A novel aptamer-based fluorescence biosensor was developed for the detection of chloramphenicol (CAP) using aptamer-conjugated magnetic nanoparticles (MNPs) for both recognition and concentration elements and using upconversion nanoparticles (UCNPs) as highly sensitive signal labels. The bioassay system was fabricated by immobilizing aptamer onto the surface of MNPs, which were employed to capture and concentrate CAP. In the absence of target, MNPs-aptamer hybridizes to its complementary DNA (cDNA) which was modified with UCNPs, form the duplex structure therefore giving a maximum fluorescent signal.
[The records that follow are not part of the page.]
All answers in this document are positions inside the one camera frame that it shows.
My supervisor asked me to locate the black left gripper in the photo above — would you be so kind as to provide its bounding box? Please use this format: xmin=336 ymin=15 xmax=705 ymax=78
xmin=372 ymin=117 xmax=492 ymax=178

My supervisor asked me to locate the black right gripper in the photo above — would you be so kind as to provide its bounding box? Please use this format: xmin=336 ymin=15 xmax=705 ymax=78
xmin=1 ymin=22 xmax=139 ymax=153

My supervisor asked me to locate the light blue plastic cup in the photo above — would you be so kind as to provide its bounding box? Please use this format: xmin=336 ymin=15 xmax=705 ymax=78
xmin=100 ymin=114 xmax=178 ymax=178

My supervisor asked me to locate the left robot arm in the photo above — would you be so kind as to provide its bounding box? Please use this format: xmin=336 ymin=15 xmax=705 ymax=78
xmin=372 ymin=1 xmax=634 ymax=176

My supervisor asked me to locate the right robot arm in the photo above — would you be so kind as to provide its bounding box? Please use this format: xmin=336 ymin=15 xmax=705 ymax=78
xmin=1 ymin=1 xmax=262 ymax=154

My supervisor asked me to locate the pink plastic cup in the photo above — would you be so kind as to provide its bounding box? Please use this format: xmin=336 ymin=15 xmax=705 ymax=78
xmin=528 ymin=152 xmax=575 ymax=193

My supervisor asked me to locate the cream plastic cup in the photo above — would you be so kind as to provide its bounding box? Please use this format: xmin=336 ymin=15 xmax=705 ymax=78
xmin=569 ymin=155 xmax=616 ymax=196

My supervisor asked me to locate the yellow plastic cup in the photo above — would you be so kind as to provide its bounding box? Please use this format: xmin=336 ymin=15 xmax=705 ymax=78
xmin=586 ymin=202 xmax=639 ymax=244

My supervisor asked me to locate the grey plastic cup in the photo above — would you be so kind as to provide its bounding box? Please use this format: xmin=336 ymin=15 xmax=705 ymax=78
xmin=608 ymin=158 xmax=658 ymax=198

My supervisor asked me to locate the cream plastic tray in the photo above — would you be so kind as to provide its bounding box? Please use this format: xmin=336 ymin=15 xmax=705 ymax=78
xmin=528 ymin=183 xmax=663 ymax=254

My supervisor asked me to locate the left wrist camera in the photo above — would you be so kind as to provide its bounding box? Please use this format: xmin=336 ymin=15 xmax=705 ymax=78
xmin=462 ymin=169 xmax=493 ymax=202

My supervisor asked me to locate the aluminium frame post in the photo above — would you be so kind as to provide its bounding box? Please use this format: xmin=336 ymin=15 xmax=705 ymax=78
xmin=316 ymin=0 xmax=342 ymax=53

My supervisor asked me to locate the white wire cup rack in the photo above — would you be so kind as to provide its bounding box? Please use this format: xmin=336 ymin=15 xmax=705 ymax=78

Upon CAP addition, the aptamer preferentially bound with CAP and caused the dissociation of some cDNA, liberating some UCNPs-cDNA and leading to a decreased fluorescent signal on the surface of MNPs. Under optimized assay conditions, a wide linear detection range (from 0.01 to 1 ng mL−1) was achieved with a detection limit down to 0.01 ng mL−1. The proposed method then was successfully applied to measure CAP in contaminated milk samples and validated by a commercially available enzyme-linked immunosorbent assay (ELISA) method. Improved by the magnetic separation and concentration effect of MNPs, the high sensitivity of UCNPs and the high affinity of aptamers, the present method performs with both high sensitivity and selectivity for CAP. Besides, this strategy can be applied to detect other antibiotics. Utilization of the proposed biosensor for quantitative determination of antibiotics in food samples may provide significant improvements in quality control of food safety.